I'm open to examples of healthcare systems that do a great job of juggling this (Germany and Switzerland?) but it seems to me that you fundamentally must make trade-offs in a healthcare system. It is also too important and chaotic to leave to market mechanisms, for reasons like: no one who needs an ER is going to shop around for the best/cheapest/highest utility to them ER, people who can't pay for healthcare get treated anyway and then hospitals can't collect and have to charge everyone else more, etc.

To my amateur observations, it seems like you can:

You can have a collective/single payer healthcare system that tries to take care of everyone, and is constrained by resource availability/requires you to pay taxes that mean people you don't like get healthcare.

or

You can have a privatized healthcare system that siphons a ton of value/resources into insurance profits/bureaucracy and thus deprives the actual humans who need medical care of the medical care they need.
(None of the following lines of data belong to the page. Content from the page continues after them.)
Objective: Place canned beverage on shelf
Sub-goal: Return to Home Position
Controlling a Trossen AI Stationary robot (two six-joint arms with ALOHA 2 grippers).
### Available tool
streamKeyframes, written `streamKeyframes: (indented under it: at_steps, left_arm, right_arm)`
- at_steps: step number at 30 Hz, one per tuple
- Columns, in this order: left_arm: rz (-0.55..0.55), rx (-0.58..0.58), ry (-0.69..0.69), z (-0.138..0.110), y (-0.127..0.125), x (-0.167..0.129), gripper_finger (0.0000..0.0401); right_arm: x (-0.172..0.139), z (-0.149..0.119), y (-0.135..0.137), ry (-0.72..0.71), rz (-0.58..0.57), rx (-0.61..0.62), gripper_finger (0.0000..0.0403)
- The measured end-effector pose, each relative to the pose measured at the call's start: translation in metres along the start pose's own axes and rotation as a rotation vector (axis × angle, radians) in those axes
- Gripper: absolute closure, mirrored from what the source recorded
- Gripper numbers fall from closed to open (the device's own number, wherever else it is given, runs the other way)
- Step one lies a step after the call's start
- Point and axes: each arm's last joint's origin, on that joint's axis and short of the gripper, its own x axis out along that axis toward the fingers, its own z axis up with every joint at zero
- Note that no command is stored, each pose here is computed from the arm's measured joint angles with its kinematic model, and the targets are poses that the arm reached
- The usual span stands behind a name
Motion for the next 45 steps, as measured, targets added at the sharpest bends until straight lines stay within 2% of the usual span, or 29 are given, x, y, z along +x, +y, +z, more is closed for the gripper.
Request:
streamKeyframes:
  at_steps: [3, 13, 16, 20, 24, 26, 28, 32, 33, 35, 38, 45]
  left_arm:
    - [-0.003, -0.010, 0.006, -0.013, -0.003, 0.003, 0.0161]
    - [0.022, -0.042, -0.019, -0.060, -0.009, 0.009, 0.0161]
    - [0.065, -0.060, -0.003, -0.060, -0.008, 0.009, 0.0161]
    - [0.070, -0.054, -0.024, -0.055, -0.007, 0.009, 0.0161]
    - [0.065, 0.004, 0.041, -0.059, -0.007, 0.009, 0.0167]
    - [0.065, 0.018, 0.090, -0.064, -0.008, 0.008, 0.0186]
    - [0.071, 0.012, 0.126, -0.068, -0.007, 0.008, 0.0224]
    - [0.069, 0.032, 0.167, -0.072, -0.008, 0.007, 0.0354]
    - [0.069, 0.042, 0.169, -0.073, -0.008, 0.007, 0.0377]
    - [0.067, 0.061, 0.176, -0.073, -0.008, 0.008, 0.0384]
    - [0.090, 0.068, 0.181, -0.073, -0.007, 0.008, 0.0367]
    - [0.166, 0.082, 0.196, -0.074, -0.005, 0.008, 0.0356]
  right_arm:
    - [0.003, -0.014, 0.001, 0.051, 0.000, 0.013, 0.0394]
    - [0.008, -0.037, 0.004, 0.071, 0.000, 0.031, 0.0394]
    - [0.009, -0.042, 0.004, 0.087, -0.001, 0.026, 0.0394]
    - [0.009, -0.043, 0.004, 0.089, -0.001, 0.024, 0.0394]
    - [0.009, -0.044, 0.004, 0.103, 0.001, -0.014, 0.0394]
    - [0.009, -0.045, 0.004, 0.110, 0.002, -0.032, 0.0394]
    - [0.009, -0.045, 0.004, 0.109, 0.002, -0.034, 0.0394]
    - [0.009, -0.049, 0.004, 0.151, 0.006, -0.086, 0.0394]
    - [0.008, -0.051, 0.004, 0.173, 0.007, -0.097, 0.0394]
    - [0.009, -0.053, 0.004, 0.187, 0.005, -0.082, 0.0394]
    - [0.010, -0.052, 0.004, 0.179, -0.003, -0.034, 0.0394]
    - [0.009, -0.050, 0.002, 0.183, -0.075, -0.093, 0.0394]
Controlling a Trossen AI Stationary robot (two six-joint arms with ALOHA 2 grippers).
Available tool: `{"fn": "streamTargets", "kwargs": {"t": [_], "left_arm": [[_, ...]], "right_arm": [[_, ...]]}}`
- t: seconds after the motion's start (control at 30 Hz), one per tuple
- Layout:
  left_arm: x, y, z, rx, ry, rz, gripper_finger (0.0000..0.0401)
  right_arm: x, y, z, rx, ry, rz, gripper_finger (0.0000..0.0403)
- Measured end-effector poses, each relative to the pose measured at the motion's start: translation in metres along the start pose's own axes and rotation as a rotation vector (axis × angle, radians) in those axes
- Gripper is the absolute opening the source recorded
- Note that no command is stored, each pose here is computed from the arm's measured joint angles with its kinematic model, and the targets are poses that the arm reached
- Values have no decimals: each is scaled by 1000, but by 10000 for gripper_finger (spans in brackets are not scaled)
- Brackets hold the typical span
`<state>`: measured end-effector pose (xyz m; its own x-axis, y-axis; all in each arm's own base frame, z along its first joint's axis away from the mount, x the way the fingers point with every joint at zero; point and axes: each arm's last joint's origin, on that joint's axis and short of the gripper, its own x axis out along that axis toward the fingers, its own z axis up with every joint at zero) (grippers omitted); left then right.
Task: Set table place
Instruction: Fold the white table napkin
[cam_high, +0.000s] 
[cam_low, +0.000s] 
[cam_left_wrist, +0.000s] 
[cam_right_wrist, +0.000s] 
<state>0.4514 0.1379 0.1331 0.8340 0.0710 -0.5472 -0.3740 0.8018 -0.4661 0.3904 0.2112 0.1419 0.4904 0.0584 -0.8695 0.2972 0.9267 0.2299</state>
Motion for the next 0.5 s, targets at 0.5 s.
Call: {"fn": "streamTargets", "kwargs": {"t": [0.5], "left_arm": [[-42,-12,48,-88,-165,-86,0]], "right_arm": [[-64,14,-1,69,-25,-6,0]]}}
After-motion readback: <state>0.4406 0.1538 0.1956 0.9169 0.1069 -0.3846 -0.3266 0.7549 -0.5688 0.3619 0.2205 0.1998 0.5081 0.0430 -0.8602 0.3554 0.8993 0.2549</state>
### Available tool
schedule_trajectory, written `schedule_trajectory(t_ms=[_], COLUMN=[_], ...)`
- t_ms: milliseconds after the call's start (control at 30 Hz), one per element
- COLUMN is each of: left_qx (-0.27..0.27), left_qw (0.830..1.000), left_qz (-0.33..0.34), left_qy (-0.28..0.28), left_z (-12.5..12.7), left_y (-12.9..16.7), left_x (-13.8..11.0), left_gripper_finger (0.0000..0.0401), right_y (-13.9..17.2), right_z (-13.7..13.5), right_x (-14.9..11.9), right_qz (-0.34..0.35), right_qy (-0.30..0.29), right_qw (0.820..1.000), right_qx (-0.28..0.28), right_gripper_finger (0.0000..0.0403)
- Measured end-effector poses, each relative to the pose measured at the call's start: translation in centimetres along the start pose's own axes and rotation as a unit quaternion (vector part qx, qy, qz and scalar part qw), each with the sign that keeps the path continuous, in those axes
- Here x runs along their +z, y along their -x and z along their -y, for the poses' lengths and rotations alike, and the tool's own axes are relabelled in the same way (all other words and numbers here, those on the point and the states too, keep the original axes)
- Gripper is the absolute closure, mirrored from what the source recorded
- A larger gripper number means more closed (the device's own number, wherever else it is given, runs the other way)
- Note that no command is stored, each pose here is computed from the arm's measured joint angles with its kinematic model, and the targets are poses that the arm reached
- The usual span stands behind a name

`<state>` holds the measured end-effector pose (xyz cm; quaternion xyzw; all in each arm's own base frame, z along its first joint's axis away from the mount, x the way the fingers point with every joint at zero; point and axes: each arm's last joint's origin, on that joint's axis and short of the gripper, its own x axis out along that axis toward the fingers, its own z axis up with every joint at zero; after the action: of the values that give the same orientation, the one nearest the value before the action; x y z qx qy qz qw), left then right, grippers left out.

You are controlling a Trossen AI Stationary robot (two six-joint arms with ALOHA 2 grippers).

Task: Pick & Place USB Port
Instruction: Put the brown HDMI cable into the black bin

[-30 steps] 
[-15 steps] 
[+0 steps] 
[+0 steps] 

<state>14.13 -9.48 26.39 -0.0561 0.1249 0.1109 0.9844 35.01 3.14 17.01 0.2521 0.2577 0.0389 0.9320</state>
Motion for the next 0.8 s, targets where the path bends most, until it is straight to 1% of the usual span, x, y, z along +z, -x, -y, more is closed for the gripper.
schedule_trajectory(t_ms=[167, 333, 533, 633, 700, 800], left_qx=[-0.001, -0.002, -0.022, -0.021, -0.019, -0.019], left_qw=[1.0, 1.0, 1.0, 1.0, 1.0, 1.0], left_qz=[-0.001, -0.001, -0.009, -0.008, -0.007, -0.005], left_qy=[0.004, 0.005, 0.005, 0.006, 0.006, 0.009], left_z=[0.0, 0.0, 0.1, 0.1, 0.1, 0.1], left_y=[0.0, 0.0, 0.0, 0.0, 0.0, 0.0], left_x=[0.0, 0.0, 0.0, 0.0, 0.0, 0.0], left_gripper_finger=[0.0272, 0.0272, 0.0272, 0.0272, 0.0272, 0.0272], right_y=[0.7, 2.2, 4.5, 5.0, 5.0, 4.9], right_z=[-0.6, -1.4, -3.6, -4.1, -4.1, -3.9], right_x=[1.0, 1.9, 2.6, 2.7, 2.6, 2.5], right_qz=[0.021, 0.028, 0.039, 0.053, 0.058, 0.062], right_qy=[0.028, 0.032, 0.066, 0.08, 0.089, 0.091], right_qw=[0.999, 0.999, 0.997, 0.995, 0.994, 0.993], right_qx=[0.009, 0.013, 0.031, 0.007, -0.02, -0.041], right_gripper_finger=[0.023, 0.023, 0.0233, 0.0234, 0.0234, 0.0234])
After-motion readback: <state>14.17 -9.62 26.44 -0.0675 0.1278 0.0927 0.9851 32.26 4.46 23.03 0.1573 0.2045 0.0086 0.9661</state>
It also functionally requires you to pay taxes that mean people you don't like get healthcare in the form of insurance premiums and meme-tier prices because hospitals have to eat the cost of people with no money still getting healthcare (yet another way that healthcare breaks market mechanisms, because hospitals don't like when people die, they treat people first and ask for payment after).

I would be a lot more sympathetic to the USA's current healthcare system if it managed to be either cheaper than it's peers, or more effective, but it is somehow both more expensive and worse.

I think the USA's current healthcare system actually looks pretty good when you adjust for our terrible demographic/cultural headwinds (we are fat, love shooting each other, going fast in cars, drinking, and combining all 4 activities). People come to the US for top tier care (Mayo Clinic, Cleveland Clinic). We drive huge amounts of pharmacy innovation.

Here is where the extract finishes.